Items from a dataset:

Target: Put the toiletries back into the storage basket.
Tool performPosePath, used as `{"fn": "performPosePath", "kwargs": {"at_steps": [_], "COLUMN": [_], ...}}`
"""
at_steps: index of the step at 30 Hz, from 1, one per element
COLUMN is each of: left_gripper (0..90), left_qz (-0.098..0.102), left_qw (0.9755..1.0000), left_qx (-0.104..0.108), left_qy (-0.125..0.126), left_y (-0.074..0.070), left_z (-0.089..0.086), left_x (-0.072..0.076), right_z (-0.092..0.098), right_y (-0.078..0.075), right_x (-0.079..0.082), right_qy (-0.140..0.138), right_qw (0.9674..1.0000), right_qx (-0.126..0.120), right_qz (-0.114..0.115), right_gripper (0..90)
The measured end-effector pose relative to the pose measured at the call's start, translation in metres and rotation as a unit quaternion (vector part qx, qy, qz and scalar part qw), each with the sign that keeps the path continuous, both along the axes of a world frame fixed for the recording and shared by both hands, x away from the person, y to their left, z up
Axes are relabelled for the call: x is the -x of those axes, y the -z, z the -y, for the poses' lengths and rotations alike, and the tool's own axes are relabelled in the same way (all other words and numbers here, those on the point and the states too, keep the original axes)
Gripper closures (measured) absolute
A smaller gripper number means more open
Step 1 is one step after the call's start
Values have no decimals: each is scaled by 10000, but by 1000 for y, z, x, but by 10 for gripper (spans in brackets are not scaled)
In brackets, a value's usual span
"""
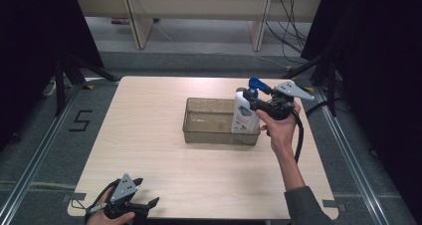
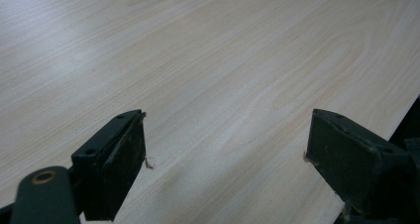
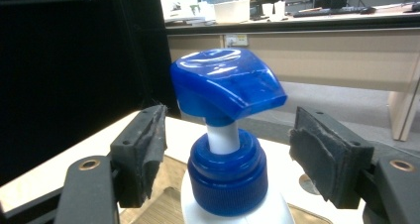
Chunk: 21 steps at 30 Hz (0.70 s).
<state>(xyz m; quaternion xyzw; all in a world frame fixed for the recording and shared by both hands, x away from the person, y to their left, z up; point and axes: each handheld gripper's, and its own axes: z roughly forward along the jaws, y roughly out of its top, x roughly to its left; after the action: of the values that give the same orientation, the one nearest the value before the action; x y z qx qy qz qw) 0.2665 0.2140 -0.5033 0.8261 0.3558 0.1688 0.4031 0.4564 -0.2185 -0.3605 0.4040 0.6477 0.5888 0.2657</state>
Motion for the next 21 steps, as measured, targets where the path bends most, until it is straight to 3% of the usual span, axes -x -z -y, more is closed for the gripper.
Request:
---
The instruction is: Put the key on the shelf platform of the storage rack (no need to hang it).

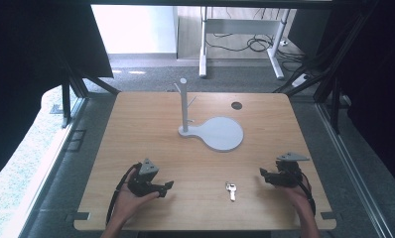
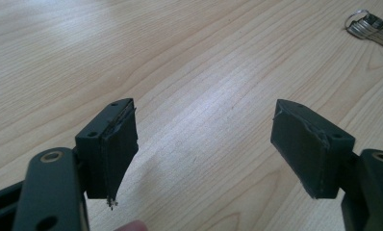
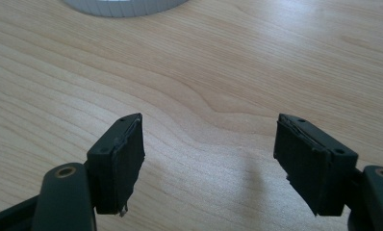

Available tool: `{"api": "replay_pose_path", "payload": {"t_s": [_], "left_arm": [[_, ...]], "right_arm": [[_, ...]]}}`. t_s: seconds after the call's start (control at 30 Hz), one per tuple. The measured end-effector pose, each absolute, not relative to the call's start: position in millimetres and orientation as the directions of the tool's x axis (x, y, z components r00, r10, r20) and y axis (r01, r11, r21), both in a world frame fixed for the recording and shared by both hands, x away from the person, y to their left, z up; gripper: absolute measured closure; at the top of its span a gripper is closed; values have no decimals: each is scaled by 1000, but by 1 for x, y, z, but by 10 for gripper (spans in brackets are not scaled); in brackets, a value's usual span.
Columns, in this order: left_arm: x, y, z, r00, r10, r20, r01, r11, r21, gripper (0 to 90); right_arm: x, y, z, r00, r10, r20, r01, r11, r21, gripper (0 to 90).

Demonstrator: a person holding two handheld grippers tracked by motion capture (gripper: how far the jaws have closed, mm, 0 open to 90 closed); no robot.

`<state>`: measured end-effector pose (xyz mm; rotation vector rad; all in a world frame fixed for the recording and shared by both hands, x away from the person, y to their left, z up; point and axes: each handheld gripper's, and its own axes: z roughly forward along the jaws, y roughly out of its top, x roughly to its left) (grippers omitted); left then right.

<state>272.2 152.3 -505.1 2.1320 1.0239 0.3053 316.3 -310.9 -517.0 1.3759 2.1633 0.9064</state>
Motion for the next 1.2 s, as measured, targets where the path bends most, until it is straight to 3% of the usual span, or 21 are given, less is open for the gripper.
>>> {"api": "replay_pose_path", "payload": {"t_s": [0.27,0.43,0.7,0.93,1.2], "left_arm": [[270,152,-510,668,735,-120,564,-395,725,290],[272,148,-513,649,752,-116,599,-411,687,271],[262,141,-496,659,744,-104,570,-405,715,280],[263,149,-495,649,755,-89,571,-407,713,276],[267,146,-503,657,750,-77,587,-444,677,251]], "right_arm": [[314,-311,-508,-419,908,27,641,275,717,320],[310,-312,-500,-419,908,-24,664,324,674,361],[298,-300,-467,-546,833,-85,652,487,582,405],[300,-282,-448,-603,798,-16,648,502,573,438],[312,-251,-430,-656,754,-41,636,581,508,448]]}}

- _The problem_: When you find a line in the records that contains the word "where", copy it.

- _Solution below_:
Motion for the next 21 steps, as measured, targets where the path bends most, until it is straight to 3% of the usual span, axes -x -z -y, more is closed for the gripper.
Motion for the next 1.2 s, as measured, targets where the path bends most, until it is straight to 3% of the usual span, or 21 are given, less is open for the gripper.

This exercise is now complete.